» EXERCISE INSTRUCTIONS
The answer must consist of every line below containing "aluminium".

Data extracted from a collection:
^^^^^^^^^^^^^^^^

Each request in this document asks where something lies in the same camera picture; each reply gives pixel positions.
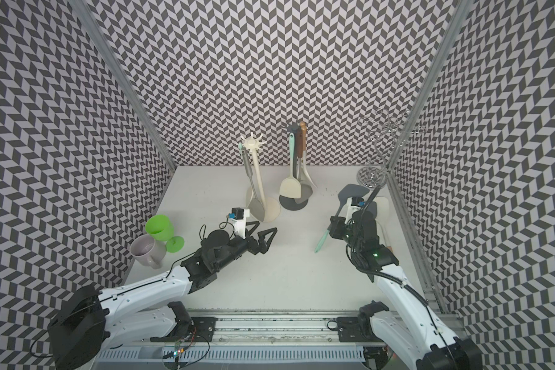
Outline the cream spatula wooden handle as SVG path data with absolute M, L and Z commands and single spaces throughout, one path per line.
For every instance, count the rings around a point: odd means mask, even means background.
M 385 244 L 389 244 L 389 236 L 387 234 L 386 225 L 390 218 L 390 203 L 386 197 L 376 197 L 377 206 L 376 223 L 380 226 Z

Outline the grey turner mint handle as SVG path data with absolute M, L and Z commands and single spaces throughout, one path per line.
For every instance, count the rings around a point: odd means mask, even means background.
M 322 249 L 322 246 L 324 245 L 324 243 L 325 243 L 325 241 L 326 241 L 326 239 L 329 235 L 329 231 L 330 231 L 331 225 L 332 225 L 332 219 L 334 217 L 339 216 L 343 207 L 346 205 L 347 200 L 350 197 L 364 197 L 366 194 L 368 194 L 368 192 L 369 192 L 368 188 L 366 188 L 364 186 L 361 186 L 361 185 L 353 184 L 353 183 L 349 183 L 349 184 L 345 185 L 342 188 L 342 190 L 338 193 L 339 209 L 337 210 L 335 216 L 330 218 L 330 224 L 328 225 L 327 230 L 325 231 L 322 238 L 318 242 L 317 247 L 314 250 L 315 253 L 319 253 L 319 251 Z

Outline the cream turner mint handle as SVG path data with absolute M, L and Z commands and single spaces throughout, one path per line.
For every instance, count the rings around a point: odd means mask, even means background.
M 280 195 L 289 198 L 299 198 L 302 195 L 302 185 L 294 177 L 294 160 L 295 160 L 295 137 L 293 133 L 288 136 L 288 158 L 289 158 L 289 172 L 280 186 Z

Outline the grey spatula mint handle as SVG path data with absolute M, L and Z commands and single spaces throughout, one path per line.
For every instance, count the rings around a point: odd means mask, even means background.
M 378 215 L 378 205 L 376 202 L 365 202 L 362 208 L 363 220 L 375 220 Z

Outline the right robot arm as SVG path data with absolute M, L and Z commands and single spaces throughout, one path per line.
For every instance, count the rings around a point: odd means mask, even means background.
M 385 294 L 402 322 L 382 302 L 359 309 L 365 335 L 382 339 L 410 369 L 482 369 L 483 354 L 471 339 L 461 339 L 409 283 L 398 258 L 380 243 L 375 217 L 362 210 L 332 216 L 329 235 L 346 243 L 352 266 Z

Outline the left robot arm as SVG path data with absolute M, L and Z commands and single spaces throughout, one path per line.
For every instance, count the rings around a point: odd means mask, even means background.
M 77 369 L 101 351 L 149 339 L 170 342 L 183 339 L 191 317 L 181 299 L 205 288 L 218 273 L 249 252 L 266 254 L 277 228 L 229 234 L 208 234 L 193 253 L 171 265 L 171 269 L 129 285 L 97 290 L 92 285 L 78 289 L 63 303 L 48 325 L 51 353 L 58 369 Z

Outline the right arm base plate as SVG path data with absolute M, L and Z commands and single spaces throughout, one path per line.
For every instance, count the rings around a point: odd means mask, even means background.
M 339 342 L 344 343 L 377 343 L 382 339 L 376 337 L 368 326 L 368 322 L 359 317 L 337 317 L 337 333 Z

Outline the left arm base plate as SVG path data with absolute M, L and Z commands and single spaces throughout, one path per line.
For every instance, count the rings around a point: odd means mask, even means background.
M 180 342 L 187 343 L 212 342 L 216 330 L 217 318 L 195 317 L 188 321 L 179 321 L 165 336 L 151 337 L 151 342 Z

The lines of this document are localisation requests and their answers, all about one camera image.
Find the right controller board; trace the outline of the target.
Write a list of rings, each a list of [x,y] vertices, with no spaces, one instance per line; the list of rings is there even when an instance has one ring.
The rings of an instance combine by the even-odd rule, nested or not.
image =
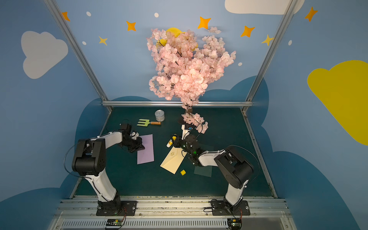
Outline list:
[[[228,228],[227,230],[240,230],[242,228],[242,221],[237,218],[227,219]]]

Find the green toy garden fork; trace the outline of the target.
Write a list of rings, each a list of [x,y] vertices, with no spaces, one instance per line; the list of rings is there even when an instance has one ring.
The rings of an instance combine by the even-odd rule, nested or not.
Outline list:
[[[162,123],[159,121],[150,121],[149,119],[139,119],[137,122],[137,126],[139,127],[147,127],[148,125],[161,125]]]

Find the left aluminium frame post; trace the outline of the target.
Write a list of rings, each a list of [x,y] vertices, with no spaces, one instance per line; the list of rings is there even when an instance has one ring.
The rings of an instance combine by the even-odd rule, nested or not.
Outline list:
[[[68,26],[66,19],[57,4],[54,0],[44,0],[48,10],[52,14],[53,18],[55,19],[56,23],[58,24],[59,28],[61,29],[62,33],[64,34],[65,38],[67,39],[69,45],[71,46],[72,50],[74,51],[78,61],[80,62],[82,68],[84,69],[85,73],[87,74],[88,78],[90,79],[92,85],[94,86],[95,90],[97,91],[98,95],[100,96],[102,101],[108,101],[108,97],[104,92],[95,72],[93,71],[91,65],[89,64],[86,56],[84,55],[80,45],[77,42],[72,30]]]

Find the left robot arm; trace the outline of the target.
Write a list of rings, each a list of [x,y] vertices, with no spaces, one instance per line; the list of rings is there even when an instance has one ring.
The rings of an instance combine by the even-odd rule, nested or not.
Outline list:
[[[106,150],[114,145],[127,147],[133,153],[144,150],[142,137],[132,125],[122,123],[120,129],[91,139],[79,140],[72,160],[72,170],[86,179],[98,196],[98,216],[120,216],[123,205],[118,191],[106,172]]]

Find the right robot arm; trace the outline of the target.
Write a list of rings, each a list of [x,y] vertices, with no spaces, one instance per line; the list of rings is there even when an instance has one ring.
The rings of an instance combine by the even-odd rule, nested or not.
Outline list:
[[[194,135],[176,137],[172,141],[174,147],[180,148],[187,154],[194,166],[215,166],[220,169],[228,182],[223,207],[229,211],[235,211],[243,201],[243,190],[255,172],[254,166],[236,150],[235,145],[222,150],[208,151],[201,149]]]

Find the pink cherry blossom tree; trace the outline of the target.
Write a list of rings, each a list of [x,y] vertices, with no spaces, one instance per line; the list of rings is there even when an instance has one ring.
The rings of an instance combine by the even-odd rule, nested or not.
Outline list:
[[[221,37],[210,35],[202,40],[204,45],[199,48],[191,30],[175,35],[168,30],[153,29],[147,47],[157,71],[149,81],[149,89],[167,101],[179,99],[185,110],[184,122],[204,134],[209,128],[208,122],[191,110],[208,86],[224,76],[225,68],[236,59],[236,52],[228,52]]]

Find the silver tin can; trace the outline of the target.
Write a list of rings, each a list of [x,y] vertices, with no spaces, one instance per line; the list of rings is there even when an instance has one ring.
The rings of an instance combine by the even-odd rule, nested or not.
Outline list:
[[[157,110],[155,111],[155,118],[158,122],[163,122],[165,120],[165,113],[163,110]]]

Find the aluminium mounting rail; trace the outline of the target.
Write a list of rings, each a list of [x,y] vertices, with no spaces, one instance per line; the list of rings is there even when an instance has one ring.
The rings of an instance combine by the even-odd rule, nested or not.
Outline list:
[[[210,201],[219,196],[123,196],[138,202],[134,216],[96,216],[97,198],[76,196],[60,202],[50,230],[105,230],[108,219],[124,219],[120,230],[227,230],[227,219],[240,219],[241,230],[295,230],[284,199],[245,197],[250,216],[213,216]]]

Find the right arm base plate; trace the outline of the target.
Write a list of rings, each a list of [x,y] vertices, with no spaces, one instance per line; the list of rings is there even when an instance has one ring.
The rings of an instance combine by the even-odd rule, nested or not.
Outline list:
[[[213,199],[210,201],[211,211],[213,216],[250,216],[250,207],[248,202],[242,200],[239,204],[231,206],[229,203],[223,200]]]

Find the cream yellow envelope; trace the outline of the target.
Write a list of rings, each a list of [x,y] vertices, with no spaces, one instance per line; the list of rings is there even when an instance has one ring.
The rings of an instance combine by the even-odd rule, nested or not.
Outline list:
[[[182,148],[172,147],[160,166],[172,174],[175,174],[186,154],[187,153]]]

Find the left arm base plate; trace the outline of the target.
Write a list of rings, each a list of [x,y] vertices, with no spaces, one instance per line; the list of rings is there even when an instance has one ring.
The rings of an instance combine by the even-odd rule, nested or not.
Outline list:
[[[98,201],[96,216],[134,216],[138,202],[135,200],[123,200],[118,202]]]

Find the dark green envelope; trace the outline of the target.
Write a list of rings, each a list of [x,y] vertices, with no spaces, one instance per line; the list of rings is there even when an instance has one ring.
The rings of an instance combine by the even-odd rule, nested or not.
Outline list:
[[[194,174],[205,177],[212,177],[212,166],[195,166]]]

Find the left controller board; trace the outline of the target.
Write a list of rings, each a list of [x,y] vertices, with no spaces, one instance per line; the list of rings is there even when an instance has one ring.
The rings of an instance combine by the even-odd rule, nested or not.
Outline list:
[[[105,230],[119,230],[125,224],[125,220],[122,218],[119,219],[108,219],[105,223]]]

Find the purple envelope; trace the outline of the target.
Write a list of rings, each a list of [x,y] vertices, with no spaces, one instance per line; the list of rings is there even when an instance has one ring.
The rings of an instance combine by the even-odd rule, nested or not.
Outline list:
[[[154,162],[153,135],[144,135],[141,138],[145,149],[137,151],[137,164]]]

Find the yellow glue stick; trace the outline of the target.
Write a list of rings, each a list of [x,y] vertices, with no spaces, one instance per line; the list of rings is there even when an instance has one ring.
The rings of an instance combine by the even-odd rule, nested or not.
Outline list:
[[[171,147],[173,144],[174,144],[174,142],[176,141],[176,139],[177,139],[177,136],[172,136],[171,137],[171,139],[168,141],[168,143],[166,144],[166,146],[169,148],[169,147]]]

^^^^^^^^^^^^^^^^

» TASK ANSWER
Find the left aluminium frame post; trace the outline of the target.
Find the aluminium mounting rail; trace the outline of the target.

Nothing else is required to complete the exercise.